MIT releases report on its actions in the Aaron Swartz case - bguthrie
http://web.mit.edu/newsoffice/2013/mit-releases-swartz-report-0730.html
======
bguthrie
Those of us who believe MIT deserves some blame for subsequent events do so
because they could have asked the prosecution to desist, as JSTOR did, or at
least downgrade the charges to a misdemeanor, but chose not to. That amounted
to an implicit endorsement of the prosecution, which would have been difficult
to pursue without the support of either MIT or JSTOR.

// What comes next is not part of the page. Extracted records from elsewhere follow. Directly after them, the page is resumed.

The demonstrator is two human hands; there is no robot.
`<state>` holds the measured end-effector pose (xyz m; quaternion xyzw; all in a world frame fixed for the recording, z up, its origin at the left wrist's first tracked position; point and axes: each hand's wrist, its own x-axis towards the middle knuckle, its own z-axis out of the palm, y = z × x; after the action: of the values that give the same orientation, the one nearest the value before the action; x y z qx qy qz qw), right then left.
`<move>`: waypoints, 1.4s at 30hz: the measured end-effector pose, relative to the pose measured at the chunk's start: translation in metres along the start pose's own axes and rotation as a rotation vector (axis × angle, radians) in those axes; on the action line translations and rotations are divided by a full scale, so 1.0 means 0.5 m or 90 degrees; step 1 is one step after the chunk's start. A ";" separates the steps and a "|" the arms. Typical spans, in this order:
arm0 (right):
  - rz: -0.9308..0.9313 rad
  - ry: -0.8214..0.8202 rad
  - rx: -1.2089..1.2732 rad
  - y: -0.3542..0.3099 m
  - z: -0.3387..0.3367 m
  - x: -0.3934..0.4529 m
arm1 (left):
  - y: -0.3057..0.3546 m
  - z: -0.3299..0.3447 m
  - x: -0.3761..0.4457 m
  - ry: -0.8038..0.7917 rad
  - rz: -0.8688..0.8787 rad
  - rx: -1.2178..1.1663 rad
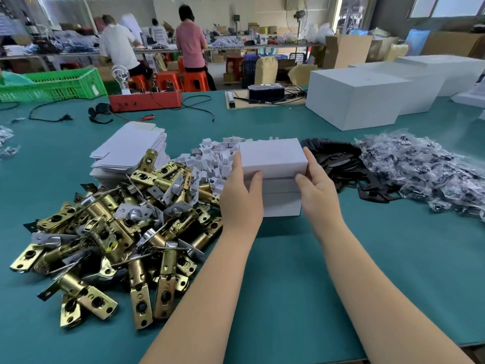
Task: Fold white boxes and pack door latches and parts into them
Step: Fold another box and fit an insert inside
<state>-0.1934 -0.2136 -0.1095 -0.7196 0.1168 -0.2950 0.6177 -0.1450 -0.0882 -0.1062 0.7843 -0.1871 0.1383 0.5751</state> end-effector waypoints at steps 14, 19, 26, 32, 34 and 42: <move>-0.038 0.034 -0.097 0.030 0.000 -0.002 | -0.047 -0.003 0.008 -0.059 0.025 0.040; -0.023 0.002 -0.084 0.034 0.005 -0.008 | -0.052 -0.011 0.000 -0.036 0.053 0.078; -0.019 0.001 -0.084 0.040 -0.002 -0.012 | -0.060 -0.012 -0.013 0.013 0.031 0.063; -0.021 0.004 -0.102 0.044 -0.007 -0.011 | -0.060 -0.010 -0.015 0.057 -0.041 -0.025; -0.015 0.000 -0.086 0.049 -0.005 -0.010 | -0.061 -0.012 -0.013 0.043 -0.049 -0.024; 0.016 -0.041 -0.134 0.058 -0.003 -0.011 | -0.069 -0.009 -0.008 -0.154 -0.054 0.020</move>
<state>-0.1929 -0.2180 -0.1389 -0.7884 0.1361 -0.2498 0.5455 -0.1328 -0.0742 -0.1360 0.8112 -0.2194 0.0208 0.5416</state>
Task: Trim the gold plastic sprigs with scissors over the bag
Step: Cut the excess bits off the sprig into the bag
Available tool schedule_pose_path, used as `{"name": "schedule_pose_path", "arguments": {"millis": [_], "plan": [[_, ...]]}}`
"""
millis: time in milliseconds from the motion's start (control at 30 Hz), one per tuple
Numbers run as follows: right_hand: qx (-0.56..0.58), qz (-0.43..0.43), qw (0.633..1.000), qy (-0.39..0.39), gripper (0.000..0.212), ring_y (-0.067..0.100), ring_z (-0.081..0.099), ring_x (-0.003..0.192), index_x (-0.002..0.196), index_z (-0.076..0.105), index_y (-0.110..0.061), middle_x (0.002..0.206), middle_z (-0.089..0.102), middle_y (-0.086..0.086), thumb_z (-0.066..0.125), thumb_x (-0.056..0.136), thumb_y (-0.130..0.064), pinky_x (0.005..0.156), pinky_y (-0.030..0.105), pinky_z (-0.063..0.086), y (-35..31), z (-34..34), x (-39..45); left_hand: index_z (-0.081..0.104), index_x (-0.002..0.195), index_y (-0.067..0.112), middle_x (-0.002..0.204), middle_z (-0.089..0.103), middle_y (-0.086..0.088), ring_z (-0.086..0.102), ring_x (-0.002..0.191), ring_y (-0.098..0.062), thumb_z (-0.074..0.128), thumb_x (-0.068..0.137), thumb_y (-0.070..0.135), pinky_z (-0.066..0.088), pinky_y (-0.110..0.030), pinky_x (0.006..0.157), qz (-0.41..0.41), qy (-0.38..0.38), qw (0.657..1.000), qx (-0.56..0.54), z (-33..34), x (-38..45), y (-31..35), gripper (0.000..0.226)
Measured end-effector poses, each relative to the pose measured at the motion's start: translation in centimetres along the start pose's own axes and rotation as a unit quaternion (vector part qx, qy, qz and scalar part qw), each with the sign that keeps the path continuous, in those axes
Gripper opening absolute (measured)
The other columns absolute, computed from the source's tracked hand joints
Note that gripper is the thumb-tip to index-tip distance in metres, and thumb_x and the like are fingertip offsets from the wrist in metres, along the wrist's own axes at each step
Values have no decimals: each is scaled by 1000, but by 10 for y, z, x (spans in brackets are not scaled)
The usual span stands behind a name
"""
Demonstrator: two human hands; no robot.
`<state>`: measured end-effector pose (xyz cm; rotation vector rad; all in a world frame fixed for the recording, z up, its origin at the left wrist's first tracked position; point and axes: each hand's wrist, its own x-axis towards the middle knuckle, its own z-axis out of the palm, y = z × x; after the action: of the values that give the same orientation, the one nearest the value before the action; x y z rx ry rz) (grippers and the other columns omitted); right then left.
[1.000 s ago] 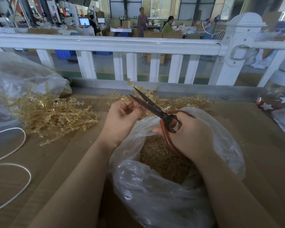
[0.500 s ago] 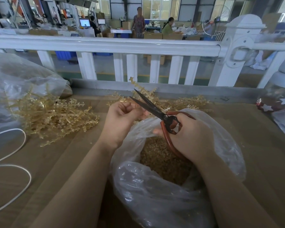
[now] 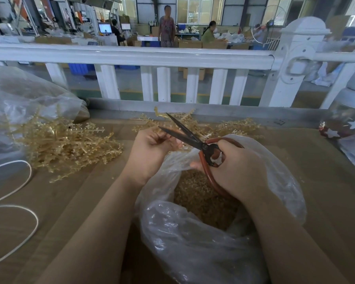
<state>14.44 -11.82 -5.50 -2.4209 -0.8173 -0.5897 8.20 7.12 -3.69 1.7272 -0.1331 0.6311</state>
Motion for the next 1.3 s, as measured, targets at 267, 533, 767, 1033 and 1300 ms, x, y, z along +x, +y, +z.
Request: {"name": "schedule_pose_path", "arguments": {"millis": [267, 533, 767, 1033, 1300], "plan": [[-27, 3, 1000, 10, 74, -1, 50, 64, 86, 63, -31, 73, 55, -22, 31, 68, -94, 58, 11, 38, 2, 0, 0, 68, 85, -14, 80, 69, -21, 64, 74, -17, 57, 88, -16, 50, -22, 73, -10, 14, 1000, 15, -1, 2, -2, 11], [10, -5, 999, 43, 85, 0, 47, 65, 91, 69, -31, 75, 51, -26, 19, 71, -97, 61, 11, 36, 1, 3, -2, 66, 90, -5, 77, 67, -9, 62, 74, -14, 51, 95, -10, 52, -22, 73, -24, -40, 999, -12, 5, 2, -1, 17], [23, 6, 999, 47, 82, -6, 43, 63, 94, 68, -34, 73, 47, -28, 22, 70, -98, 61, 2, 25, 4, 8, -2, 66, 94, -5, 75, 69, -1, 64, 76, -14, 60, 92, 4, 52, -24, 73, -40, -20, 994, -96, 8, 4, -5, 11], [56, 1, 996, 68, 79, -1, 51, 64, 88, 70, -30, 70, 54, -24, 28, 73, -95, 63, 5, 35, 3, 8, -3, 72, 80, 10, 76, 71, -4, 66, 76, -17, 63, 85, 14, 52, -29, 82, -70, 0, 976, -206, 16, 2, -7, 11], [13, -15, 997, 76, 70, 1, 52, 63, 87, 67, -28, 74, 63, -18, 39, 75, -90, 59, 19, 50, 2, 6, -5, 67, 86, 0, 74, 69, -9, 62, 68, -19, 63, 83, 6, 52, -28, 70, -69, 52, 969, -231, 11, 2, -10, 8]]}}
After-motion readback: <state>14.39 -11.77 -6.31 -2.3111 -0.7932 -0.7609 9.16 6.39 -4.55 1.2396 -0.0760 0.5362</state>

The report appears to find that MIT should not have changed its neutral
stance, which is disappointing, and I'm skeptical. Here's a quote (IV.B.3):

    
    
        Given the lead prosecutor’s comments to MIT’s outside 
        counsel (see section III.C.3), MIT statements would
        seemingly have had little impact, and even risk making
        matters worse—although this information was not shared
        with Swartz’s advocates.
    

It does reinforce what we already know: that the public prosecutor was mostly
interested in collecting a scalp.

Update: Taren Stinebrickner-Kauffman, Aaron's partner at the time of his
death, has released a statement. Full disclosure: Taren's a friend, Aaron was
a friend, and I'm not exactly a disinterested party here.

[http://tarensk.tumblr.com/post/56881327662/mit-report-is-
a-w...](http://tarensk.tumblr.com/post/56881327662/mit-report-is-a-whitewash-
my-statement-in-response)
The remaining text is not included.